Cytolytic T-cells play an essential role in the adaptive immune system by seeking out, binding and killing cells that present foreign antigens on their surface. An improved understanding of T-cell immunity will greatly aid in the development of new cancer immunotherapies and vaccines for life-threatening pathogens. Central to the design of such targeted therapies are computational methods to predict non-native peptides to elicit a T-cell response, however, we currently lack accurate immunogenicity inference methods. Another challenge is the ability to accurately simulate immunogenic peptides for specific human leukocyte antigen alleles, for both synthetic biological applications, and to augment real training datasets. Here, we propose a beta-binomial distribution approach to derive peptide immunogenic potential from sequence alone. We conducted systematic benchmarking of five traditional machine learning (ElasticNet, K-nearest neighbors, support vector machine, Random Forest and AdaBoost) and three deep learning models (convolutional neural network (CNN), Residual Net and graph neural network) using three independent prior validated immunogenic peptide collections (dengue virus, cancer neoantigen and SARS-CoV-2). We chose the CNN as the best prediction model, based on its adaptivity for small and large datasets and performance relative to existing methods. In addition to outperforming two highly used immunogenicity prediction algorithms, DeepImmuno-CNN correctly predicts which residues are most important for T-cell antigen recognition and predicts novel impacts of SARS-CoV-2 variants. Our independent generative adversarial network (GAN) approach, DeepImmuno-GAN, was further able to accurately simulate immunogenic peptides with physicochemical properties and immunogenicity predictions similar to that of real antigens. We provide DeepImmuno-CNN as source code and an easy-to-use web interface.

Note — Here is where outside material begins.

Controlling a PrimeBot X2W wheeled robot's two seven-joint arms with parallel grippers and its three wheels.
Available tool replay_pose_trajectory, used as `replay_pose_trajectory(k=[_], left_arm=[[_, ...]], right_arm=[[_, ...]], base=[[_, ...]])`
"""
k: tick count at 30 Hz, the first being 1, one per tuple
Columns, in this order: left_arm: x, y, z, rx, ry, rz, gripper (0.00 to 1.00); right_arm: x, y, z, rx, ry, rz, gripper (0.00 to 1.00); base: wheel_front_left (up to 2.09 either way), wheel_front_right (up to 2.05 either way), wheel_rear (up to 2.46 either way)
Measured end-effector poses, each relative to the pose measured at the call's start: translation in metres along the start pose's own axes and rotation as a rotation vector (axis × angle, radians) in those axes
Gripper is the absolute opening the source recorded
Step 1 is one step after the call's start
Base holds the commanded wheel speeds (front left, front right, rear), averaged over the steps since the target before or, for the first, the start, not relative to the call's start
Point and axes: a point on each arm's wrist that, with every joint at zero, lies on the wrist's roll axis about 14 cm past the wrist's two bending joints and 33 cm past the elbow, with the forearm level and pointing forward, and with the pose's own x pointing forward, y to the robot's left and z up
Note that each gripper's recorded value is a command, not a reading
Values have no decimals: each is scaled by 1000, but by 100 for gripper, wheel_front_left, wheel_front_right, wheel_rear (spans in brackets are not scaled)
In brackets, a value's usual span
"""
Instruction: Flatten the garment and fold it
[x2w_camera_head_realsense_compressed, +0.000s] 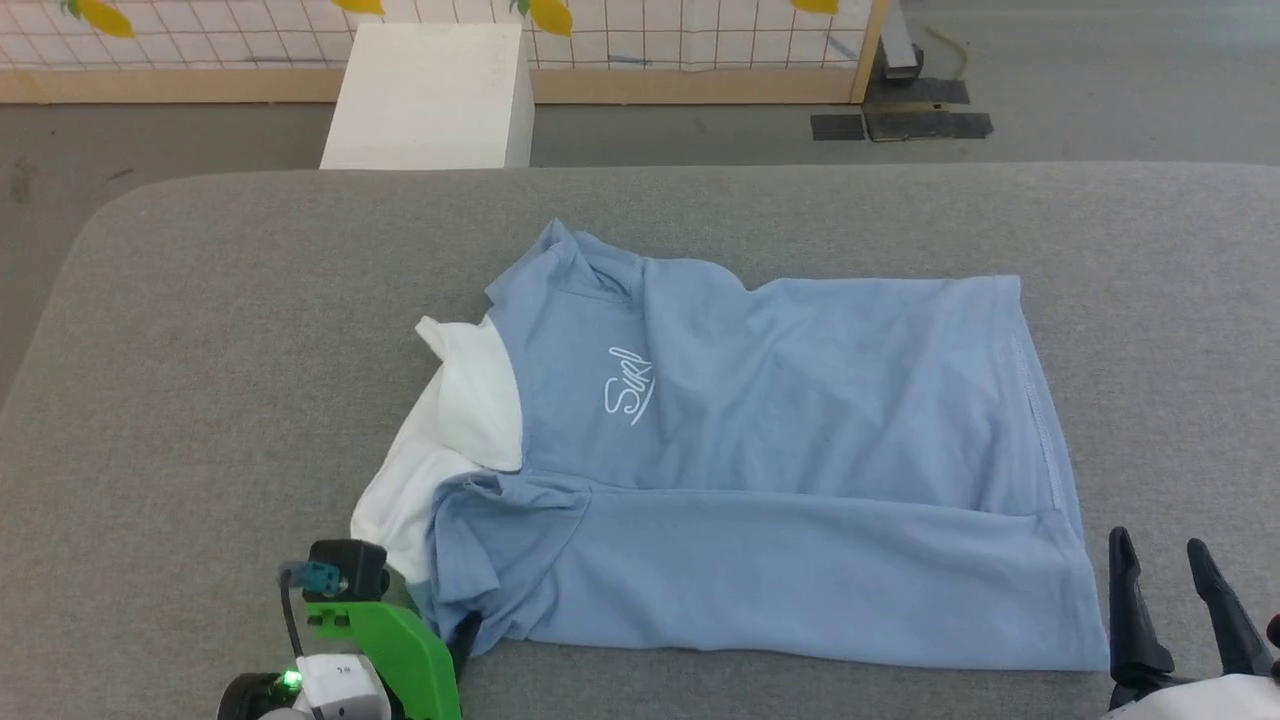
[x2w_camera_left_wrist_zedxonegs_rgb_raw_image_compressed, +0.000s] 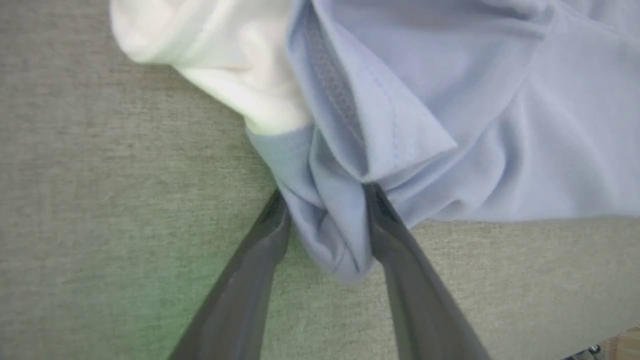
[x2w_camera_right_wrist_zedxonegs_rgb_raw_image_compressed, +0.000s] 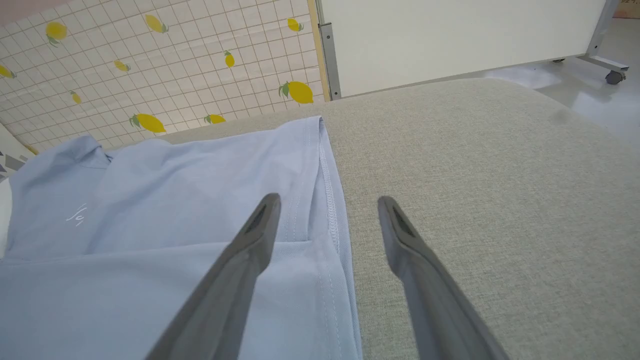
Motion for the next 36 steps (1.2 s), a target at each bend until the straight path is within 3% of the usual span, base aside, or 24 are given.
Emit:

细胞毒性 T 细胞通过寻找、结合和杀死表面呈现外来抗原的细胞,在适应性免疫系统中发挥着重要作用。对 T 细胞免疫的深入了解将极大地帮助开发新的癌症免疫疗法和针对危及生命的病原体的疫苗。此类靶向治疗的核心是计算方法,以预测非天然肽以引发 T 细胞反应,然而,我们目前缺乏准确的免疫原性推断方法。另一个挑战是能够准确模拟针对特定人类白细胞抗原等位基因的免疫肽,既用于合成生物学应用,也用于增强真实训练数据集。在这里,我们提出了一种β二项式分布方法,仅从序列中得出肽的免疫原性潜力。我们使用三个独立的预先验证的免疫肽集合(登革热病毒、癌症新抗原和 SARS-CoV-2)对五种传统机器学习(ElasticNet、K-最近邻、支持向量机、随机森林和 AdaBoost)和三种深度学习模型(卷积神经网络(CNN)、Residual Net 和图神经网络)进行了系统基准测试。我们选择了 CNN 作为最佳预测模型,这是基于它对小数据集和大数据集的适应性以及相对于现有方法的性能。除了优于两种高度使用的免疫原性预测算法外,DeepImmuno-CNN 还正确预测了哪些残基对 T 细胞抗原识别最重要,并预测了 SARS-CoV-2 变体的新影响。我们独立的生成对抗网络(GAN)方法 DeepImmuno-GAN 还能够准确地模拟具有与真实抗原相似的物理化学性质和免疫原性预测的免疫肽。我们提供 DeepImmuno-CNN 作为源代码和易于使用的网络界面。